Kraszewski, minister środowiska w latach 2010-2011, mówił o tym podczas odbywającej się we wtorek w Sejmie konferencji "Gospodarka Odpadami", zorganizowanej przez Instytut Studiów Wschodnich.
Zgonie z tzw. ustawą śmieciową, od 1 lipca samorządy przejmą obowiązki związane z odbiorem, transportem, odzyskiwaniem i unieszkodliwianiem wszystkich odpadów komunalnych. Mieszkańcy obawiają się podwyżek; aby je ograniczyć zdecydowana większość Polaków deklaruje chęć segregacji odpadów.
Kraszewski apelował, by nie obciążać nowym prawem UE, bo zmiany były konieczne i to nie tylko z punktu widzenia dobra środowiska. Jak podkreślał, w starym systemie przedsiębiorcy dbający o standardy niejednokrotnie nie mogli konkurować z nieuczciwymi firmami, które wywoziły śmieci bardzo tanio, ale nie dbały o ich odpowiednie zagospodarowanie.
Jego zdaniem doprowadziło to do sytuacji, że mamy w Polsce jedynie 20 proc. instalacji zagospodarowania odpadami z prawdziwego zdarzenia. Jak podkreślił, na papierze wygląda to dużo lepiej, bo marszałkowie województw tolerowali niespełniające standardów "brezentowe hale z wentylatorami", które nazywali "mechaniczno-biologicznymi przetwarzalniami odpadów komunalnych".
Były minister podkreślał, że gminy nie miały środków, więc składowały śmieci na wysypiskach, które nie spełniały norm ochrony środowiska, dlatego m.in. konieczna była reforma.
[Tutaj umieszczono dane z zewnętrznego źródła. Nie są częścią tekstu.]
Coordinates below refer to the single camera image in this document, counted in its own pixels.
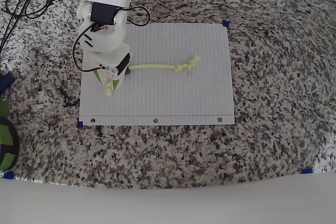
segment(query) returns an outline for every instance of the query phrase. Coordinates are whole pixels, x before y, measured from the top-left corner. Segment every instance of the blue painter's tape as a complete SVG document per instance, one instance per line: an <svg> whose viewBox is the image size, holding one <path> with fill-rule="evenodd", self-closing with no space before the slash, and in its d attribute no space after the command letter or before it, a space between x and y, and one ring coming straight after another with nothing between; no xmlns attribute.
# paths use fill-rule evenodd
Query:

Według szacunków podanych przez Kraszewskiego na budowę systemu gospodarowania odpadami w skali kraju potrzeba 40-50 mld zł. Zaznaczył, że samorządy nie mają tych środków, nie starczy też ich z funduszy UE. Dlatego - jak wyjaśniał - twórcy ustawy śmieciowej zrobili wszystko, by ułatwić partnerstwo publiczno-prywatne.
"Apeluję o alians z przedsiębiorstwami, bo one wespół z gminami mogą budować dobry system, który będzie wydajny i optymalny kosztowo" - mówił.
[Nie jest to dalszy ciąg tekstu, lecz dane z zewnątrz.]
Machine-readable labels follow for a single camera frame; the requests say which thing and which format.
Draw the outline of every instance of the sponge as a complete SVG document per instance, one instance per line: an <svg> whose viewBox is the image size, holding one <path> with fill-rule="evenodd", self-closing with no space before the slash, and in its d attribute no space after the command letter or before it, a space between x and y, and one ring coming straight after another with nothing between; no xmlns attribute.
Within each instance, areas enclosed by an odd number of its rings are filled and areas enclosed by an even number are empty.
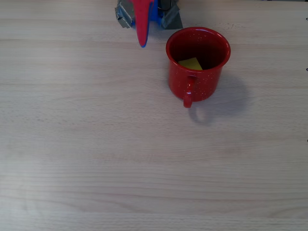
<svg viewBox="0 0 308 231"><path fill-rule="evenodd" d="M202 67L199 64L197 58L191 58L191 59L179 61L179 64L186 68L192 69L192 70L202 70Z"/></svg>

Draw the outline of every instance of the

Tłumaczył, że chodzi o to, by przedsiębiorcy wraz z gminami, które dysponują strumieniem odpadów i mają odpowiedni teren na inwestycję, budowali instalacje zagospodarowania odpadami. Kraszewski podkreślał, że właśnie dlatego bronił przepisu, by spółki komunalne nie dostawały bez przetargu strumieni śmieci, bo one nie zrobią partnerstwa publiczno-prywatnego z samorządem.
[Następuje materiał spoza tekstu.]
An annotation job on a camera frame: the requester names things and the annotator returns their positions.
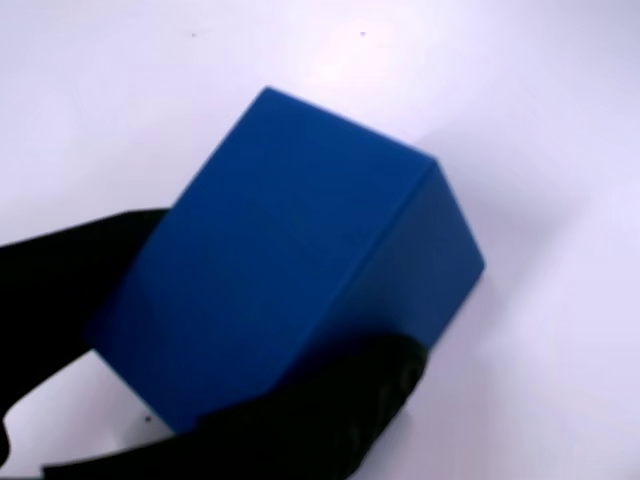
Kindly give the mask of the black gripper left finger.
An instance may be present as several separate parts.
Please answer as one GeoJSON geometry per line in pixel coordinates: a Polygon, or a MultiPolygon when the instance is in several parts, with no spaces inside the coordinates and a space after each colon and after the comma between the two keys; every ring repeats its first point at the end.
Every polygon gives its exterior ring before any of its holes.
{"type": "Polygon", "coordinates": [[[119,213],[1,249],[1,412],[85,354],[84,329],[166,212],[119,213]]]}

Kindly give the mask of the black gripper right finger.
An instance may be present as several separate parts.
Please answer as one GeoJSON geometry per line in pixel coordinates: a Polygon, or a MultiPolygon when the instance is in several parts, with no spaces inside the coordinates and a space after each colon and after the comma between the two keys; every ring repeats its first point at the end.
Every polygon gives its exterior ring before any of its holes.
{"type": "Polygon", "coordinates": [[[414,392],[428,351],[405,335],[357,343],[297,383],[203,416],[155,444],[47,479],[346,479],[414,392]]]}
To, że samorządy będą dysponowały strumieniem śmieci pozwoli nam zbudować system instalacji utylizacji i segregacji odpadów - wtórował mu szef podkomisji stałej ds. monitorowania gospodarki odpadami Tadeusz Arkit (PO).
Uczestnicy konferencji mówili, że na odpadach komunalnych można zarobić. Arkit zaznaczył, że w Niemczech tyko 1 proc. odpadów trafia na składowiska, w Holandii jest to ok. 3 proc., tymczasem u nas o wiele więcej.
Szef klubu PSL Jan Bury zwracał uwagę, że u naszych sąsiadów ok. 70-80 proc. odpadów jest zagospodarowywanych w gospodarce, np. przetwarzanych na energię, tymczasem u nas ten współczynnik wynosi między 5 a 10 proc.
Konferencja "Gospodarka Odpadami", która zakończyła się we wtorek, trwała dwa dni. W poniedziałek przedstawiano na niej unormowania tzw. ustawy śmieciowej oraz raport dotyczący wyzwań w gospodarce odpadami komunalnymi w krajach UE.